=== WHAT YOU SHOULD DO ===
Reproduce precisely the lines of the listing below, starting with the line that contains "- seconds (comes" and stopping after the line that contains "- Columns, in"; include nothing else.

=== INPUT DATA ===

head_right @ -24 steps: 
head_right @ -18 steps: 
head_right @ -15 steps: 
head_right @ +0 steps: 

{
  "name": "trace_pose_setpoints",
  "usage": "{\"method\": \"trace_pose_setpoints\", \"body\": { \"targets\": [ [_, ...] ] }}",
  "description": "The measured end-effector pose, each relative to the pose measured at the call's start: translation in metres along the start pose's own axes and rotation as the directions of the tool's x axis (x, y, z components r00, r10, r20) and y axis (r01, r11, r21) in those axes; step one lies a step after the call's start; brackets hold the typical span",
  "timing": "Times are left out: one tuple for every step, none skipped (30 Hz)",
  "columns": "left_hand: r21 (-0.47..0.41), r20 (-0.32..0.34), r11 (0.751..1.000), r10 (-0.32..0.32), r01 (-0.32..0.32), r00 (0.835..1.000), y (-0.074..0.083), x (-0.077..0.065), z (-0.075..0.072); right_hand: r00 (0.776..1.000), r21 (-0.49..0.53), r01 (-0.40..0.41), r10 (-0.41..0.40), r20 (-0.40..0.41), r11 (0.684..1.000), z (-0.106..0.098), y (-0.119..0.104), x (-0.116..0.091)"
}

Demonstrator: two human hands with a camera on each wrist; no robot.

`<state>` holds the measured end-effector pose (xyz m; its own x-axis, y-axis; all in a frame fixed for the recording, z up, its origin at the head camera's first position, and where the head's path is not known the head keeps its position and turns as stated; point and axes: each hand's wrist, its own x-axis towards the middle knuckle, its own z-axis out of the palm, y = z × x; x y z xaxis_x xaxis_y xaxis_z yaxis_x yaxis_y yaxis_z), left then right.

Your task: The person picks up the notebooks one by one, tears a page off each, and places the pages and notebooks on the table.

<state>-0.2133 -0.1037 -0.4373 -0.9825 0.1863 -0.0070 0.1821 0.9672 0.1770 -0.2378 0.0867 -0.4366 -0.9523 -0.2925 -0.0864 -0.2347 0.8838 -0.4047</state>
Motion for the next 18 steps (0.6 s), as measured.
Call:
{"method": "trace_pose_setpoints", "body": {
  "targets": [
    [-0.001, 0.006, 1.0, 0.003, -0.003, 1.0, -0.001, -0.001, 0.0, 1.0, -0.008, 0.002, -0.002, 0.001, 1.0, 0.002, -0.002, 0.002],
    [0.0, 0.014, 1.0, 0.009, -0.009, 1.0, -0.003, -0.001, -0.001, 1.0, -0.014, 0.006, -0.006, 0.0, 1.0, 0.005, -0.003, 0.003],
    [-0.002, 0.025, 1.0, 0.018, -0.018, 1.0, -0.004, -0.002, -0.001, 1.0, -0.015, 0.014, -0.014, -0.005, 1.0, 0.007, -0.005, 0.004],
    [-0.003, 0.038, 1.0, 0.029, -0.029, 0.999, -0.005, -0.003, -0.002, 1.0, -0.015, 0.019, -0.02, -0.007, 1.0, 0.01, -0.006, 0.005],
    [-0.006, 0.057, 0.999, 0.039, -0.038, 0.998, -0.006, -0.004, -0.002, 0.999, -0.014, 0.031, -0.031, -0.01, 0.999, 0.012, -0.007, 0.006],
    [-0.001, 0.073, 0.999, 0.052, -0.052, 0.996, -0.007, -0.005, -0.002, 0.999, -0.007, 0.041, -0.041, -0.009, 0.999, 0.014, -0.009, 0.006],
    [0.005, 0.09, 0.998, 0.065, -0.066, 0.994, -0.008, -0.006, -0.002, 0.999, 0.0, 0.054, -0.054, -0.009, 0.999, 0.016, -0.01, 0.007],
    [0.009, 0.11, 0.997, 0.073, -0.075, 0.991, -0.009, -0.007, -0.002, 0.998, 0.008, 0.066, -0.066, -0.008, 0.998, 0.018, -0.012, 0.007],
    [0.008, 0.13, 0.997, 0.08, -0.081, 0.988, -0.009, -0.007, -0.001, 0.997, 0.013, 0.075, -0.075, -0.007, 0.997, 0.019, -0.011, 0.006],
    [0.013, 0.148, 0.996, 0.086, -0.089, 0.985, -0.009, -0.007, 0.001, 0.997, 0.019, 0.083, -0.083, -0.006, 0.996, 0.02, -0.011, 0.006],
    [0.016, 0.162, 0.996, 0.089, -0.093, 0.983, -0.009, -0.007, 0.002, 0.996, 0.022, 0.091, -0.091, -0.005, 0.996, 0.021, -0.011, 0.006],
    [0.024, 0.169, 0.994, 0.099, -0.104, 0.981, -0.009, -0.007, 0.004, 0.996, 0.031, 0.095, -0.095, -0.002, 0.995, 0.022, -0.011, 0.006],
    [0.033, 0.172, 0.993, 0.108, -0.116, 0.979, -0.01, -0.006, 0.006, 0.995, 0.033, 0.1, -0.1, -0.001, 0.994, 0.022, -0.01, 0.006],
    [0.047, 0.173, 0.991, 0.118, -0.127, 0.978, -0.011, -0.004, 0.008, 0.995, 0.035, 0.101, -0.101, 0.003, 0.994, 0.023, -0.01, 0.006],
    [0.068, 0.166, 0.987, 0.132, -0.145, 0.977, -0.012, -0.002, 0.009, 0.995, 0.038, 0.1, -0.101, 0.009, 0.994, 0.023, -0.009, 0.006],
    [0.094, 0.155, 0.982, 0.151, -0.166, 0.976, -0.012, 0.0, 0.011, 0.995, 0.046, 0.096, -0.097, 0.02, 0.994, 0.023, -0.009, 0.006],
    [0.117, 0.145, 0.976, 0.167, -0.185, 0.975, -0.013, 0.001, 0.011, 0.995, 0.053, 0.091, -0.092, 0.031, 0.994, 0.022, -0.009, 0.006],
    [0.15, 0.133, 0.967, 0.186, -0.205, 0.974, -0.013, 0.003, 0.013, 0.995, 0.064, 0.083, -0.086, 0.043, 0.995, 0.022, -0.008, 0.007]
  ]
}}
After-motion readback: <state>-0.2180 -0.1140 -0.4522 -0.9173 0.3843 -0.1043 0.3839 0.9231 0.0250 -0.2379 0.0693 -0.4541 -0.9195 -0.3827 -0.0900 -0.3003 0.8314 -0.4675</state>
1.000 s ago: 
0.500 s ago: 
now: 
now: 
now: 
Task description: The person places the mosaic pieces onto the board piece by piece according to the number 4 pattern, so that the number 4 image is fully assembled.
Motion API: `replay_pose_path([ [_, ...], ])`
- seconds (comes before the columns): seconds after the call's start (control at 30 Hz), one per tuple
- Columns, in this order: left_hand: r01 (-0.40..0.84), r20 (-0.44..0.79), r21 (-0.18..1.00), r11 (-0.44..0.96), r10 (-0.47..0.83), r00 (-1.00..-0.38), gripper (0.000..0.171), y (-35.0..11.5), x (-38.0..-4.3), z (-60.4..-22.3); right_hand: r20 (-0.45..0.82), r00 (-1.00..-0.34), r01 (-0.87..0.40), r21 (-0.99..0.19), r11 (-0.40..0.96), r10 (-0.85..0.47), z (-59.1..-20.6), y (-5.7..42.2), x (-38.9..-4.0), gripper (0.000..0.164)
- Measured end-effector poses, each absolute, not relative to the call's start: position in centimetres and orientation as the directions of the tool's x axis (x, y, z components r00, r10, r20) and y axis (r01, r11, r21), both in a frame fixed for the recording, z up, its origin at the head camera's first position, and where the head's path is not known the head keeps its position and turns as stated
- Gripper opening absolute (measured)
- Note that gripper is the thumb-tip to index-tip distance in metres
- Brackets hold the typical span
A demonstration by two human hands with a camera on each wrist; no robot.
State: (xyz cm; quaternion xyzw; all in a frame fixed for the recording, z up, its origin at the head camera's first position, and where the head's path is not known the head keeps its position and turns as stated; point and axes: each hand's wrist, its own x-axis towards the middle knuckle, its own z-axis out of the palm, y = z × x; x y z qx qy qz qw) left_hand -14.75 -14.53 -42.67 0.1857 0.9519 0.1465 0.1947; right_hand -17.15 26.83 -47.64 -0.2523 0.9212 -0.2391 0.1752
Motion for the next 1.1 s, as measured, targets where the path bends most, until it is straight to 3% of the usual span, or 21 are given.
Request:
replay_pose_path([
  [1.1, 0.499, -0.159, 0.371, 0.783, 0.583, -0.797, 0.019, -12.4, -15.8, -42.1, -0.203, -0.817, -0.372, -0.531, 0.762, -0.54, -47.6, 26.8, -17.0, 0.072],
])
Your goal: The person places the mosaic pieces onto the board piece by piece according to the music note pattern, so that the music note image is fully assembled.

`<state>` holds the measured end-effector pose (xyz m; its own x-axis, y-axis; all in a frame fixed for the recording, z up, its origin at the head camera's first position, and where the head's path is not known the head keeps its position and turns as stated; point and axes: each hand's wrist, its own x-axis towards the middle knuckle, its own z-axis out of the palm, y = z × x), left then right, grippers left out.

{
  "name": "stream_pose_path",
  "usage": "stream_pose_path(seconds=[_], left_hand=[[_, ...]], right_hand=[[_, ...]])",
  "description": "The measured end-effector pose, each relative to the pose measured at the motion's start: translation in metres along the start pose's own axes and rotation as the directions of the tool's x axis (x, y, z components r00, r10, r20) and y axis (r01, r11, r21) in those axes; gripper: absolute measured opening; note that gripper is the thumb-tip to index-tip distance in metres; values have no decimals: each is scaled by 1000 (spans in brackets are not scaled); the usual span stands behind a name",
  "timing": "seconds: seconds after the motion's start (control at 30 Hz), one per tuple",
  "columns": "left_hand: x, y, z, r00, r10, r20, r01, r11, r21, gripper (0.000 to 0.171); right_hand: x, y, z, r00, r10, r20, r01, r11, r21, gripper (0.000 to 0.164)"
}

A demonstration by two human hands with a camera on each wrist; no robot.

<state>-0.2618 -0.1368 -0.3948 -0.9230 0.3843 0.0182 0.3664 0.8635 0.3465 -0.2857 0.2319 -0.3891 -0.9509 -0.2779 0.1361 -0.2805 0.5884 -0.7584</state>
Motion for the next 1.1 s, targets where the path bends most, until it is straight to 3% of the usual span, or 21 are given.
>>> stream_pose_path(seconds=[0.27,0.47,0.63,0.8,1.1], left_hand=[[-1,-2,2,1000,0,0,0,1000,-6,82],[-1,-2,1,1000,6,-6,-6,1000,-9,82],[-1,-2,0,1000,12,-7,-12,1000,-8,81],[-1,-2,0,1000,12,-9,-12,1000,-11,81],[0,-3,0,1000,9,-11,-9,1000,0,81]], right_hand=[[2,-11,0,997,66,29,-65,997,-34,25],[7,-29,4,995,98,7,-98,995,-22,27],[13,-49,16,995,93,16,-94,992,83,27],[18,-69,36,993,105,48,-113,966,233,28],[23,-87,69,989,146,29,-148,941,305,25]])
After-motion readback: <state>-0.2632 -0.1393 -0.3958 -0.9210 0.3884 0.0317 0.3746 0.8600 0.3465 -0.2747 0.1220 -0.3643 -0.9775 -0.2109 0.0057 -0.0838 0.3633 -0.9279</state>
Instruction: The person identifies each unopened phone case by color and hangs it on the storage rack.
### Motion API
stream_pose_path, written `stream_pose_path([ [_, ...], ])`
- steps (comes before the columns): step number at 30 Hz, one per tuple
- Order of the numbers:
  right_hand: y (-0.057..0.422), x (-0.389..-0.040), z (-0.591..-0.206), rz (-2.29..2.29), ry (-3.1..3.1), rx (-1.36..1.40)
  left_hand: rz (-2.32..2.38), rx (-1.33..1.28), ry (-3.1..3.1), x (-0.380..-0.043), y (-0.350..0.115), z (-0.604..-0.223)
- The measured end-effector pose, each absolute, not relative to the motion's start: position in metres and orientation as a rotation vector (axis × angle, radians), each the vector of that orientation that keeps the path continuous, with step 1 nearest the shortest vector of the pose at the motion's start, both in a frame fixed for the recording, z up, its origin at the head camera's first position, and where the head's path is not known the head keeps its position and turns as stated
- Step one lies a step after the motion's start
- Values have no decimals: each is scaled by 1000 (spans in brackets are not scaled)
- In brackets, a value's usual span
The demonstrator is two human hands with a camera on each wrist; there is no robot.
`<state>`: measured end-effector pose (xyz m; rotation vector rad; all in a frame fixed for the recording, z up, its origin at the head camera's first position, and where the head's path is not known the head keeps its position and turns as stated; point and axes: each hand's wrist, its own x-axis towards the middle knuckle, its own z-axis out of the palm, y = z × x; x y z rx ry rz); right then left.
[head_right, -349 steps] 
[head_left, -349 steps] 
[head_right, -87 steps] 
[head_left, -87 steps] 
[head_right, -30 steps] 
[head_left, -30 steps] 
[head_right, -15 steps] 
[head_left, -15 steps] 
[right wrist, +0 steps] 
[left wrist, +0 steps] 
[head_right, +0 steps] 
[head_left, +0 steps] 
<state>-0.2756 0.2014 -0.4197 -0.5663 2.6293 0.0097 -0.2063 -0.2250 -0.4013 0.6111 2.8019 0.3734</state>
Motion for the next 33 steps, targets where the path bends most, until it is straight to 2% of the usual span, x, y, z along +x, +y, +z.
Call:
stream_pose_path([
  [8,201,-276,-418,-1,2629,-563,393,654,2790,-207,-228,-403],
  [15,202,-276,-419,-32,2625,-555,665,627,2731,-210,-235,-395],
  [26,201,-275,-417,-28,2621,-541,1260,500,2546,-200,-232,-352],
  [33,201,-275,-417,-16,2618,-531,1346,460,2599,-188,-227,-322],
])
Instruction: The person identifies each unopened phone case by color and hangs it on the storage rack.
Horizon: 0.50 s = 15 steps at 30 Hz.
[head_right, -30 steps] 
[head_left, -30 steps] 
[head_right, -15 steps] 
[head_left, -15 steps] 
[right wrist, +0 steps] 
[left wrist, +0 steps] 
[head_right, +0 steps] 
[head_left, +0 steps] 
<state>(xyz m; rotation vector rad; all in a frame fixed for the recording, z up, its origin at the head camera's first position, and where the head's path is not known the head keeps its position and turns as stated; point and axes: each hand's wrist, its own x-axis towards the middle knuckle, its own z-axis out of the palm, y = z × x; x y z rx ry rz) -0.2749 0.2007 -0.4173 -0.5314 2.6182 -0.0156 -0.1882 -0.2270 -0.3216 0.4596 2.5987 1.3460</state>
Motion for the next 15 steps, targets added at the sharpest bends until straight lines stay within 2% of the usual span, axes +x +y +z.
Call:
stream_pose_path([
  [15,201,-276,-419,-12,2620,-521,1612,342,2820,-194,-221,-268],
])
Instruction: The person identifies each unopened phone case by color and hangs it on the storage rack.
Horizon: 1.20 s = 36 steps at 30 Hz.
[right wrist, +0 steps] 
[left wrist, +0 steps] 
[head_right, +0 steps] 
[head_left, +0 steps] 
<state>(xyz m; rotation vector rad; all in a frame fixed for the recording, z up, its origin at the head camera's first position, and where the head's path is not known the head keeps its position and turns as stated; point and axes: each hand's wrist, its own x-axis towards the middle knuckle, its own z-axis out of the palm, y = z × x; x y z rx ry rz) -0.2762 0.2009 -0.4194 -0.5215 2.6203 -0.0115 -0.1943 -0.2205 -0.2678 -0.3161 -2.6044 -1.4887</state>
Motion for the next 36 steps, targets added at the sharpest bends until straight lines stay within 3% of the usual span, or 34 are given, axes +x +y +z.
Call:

=== RESPONSE FOR THIS EXERCISE ===
- seconds (comes before the columns): seconds after the call's start (control at 30 Hz), one per tuple
- Columns, in this order: left_hand: r01 (-0.40..0.84), r20 (-0.44..0.79), r21 (-0.18..1.00), r11 (-0.44..0.96), r10 (-0.47..0.83), r00 (-1.00..-0.38), gripper (0.000..0.171), y (-35.0..11.5), x (-38.0..-4.3), z (-60.4..-22.3); right_hand: r20 (-0.45..0.82), r00 (-1.00..-0.34), r01 (-0.87..0.40), r21 (-0.99..0.19), r11 (-0.40..0.96), r10 (-0.85..0.47), z (-59.1..-20.6), y (-5.7..42.2), x (-38.9..-4.0), gripper (0.000..0.164)

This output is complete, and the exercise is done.